Este miércoles el jugador de Colón, Stefano “Chicho” Moreyra, visitó el piso de Sol Play para dialogar con La Segunda. En ese marco, el juvenil habló de todo: Su paso por la pensión tras arribar desde Reconquista, hasta su llegada al plantel profesional del Sabalero. “La familia está muy contenta por todo lo que pasamos antes de acompañarme desde chico, ellos siempre creyeron en mí y están muy contentos“, contó Moreyra y agregó en relación a su llegada a Primera que “todavía no me pudieron ver jugar, pero mi vieja lloraba y estaba toda mi familia contenta“.
En ese sentido, manifestó: “Mi vieja me ama, a ella le fue muy difícil el día que me vine acá. Me acuerdo los primeros viajes, yo me tomaba el colectivo para cumplir mis sueños y ella estaba ahí llorando, me motivaba“. Sobre su llegada a Colón, “Chicho” destacó la importancia que tuvo Nardelli para ello: “A Colón llego por Gian (Nardelli), jugábamos juntos en Platense (Reconquista) y él se va a mitad de año. Después me preguntó si quería tener una posibilidad acá, que me conseguía una prueba. Ahí le dije que sí y era la última posibilidad porque ya era grande“.

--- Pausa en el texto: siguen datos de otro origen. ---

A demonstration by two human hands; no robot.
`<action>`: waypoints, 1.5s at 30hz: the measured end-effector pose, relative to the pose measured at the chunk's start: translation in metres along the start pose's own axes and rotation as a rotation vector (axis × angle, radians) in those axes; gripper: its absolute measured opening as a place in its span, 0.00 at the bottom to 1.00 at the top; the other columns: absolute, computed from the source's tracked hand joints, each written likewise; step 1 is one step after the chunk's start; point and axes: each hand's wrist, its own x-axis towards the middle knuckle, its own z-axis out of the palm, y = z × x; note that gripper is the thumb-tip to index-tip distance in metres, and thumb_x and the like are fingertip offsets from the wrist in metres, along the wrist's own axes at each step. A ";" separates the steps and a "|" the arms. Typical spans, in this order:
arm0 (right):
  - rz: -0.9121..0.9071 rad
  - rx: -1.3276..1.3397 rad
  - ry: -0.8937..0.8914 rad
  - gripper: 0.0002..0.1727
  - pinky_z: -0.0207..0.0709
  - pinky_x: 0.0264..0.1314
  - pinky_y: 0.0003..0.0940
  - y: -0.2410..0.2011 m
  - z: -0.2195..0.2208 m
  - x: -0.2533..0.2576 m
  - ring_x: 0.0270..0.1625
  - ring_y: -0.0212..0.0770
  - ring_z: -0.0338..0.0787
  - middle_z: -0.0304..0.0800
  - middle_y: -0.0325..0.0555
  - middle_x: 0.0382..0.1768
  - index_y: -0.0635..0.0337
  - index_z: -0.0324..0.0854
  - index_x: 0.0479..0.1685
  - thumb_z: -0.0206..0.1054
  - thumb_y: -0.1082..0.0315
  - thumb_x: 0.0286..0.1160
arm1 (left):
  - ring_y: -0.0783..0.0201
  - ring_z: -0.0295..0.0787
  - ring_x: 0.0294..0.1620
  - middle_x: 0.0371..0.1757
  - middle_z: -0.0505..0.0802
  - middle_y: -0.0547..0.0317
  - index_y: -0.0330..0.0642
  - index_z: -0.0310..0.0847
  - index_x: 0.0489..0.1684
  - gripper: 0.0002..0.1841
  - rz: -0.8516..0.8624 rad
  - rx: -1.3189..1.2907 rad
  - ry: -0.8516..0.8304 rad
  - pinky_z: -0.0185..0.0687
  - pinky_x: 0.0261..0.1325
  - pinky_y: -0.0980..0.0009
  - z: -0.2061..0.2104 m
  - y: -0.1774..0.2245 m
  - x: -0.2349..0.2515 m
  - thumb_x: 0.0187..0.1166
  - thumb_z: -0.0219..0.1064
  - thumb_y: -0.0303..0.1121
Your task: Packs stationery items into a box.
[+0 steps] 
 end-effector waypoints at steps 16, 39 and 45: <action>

“Acá me vio Adolfo Manetti y Mariano Raticelli. Tuve un problemita porque no había pensión, y estuve viviendo un mes en Santa Rosa de Lima. Mi vieja se movió y encontró unos familiares acá en Santa Rosa. Viví un mes en Santa Rosa hasta que me dieron pensión“, relató el futbolista. Moreyra reveló además como fue su llegada al plantel profesional: “El coordinador me veía muy bien y me preguntó cómo me veía entrenando en Primera. No lo dudé y le dije que sí. En la pandemia me llamó y me dijo que me iba a llamar Domínguez“.
“Me acuerdo que tenía una llamada perdida de un número de Buenos Aires que yo no tenía agendado, entonces no le contesté. Gian justo me dice que lo había llamado Eduardo, no podía creer. Me fui a mirar un futbol 5 de mis amigos y me quedé con el teléfono en la mano. Sonó el teléfono y era Domínguez, ahí me congelé. Ir a entrenar ahí era algo increíble“, recordó el juvenil.
En referencia a los referentes del plantel rojinegro, Moreyra dijo que «todos tuvieron muy buena predisposición al momento de entrenar, el primer mes me costaban los entrenamientos porque no había hecho una pretemporada con Cuarta, no tenes tiempo con la pelota, es diferente, en la comida, descanso, todo muy importante. Me hicieron ver muchas cosas como el descanso y la comida».
En la parte final subrayó que «Saralegui me dio toda la confianza, que esté tranquilo a la hora de entrenar. Mientras más corto, soy de leer rápido el mensaje mejor, mientras el resultado sea a favor me gusta romper líneas».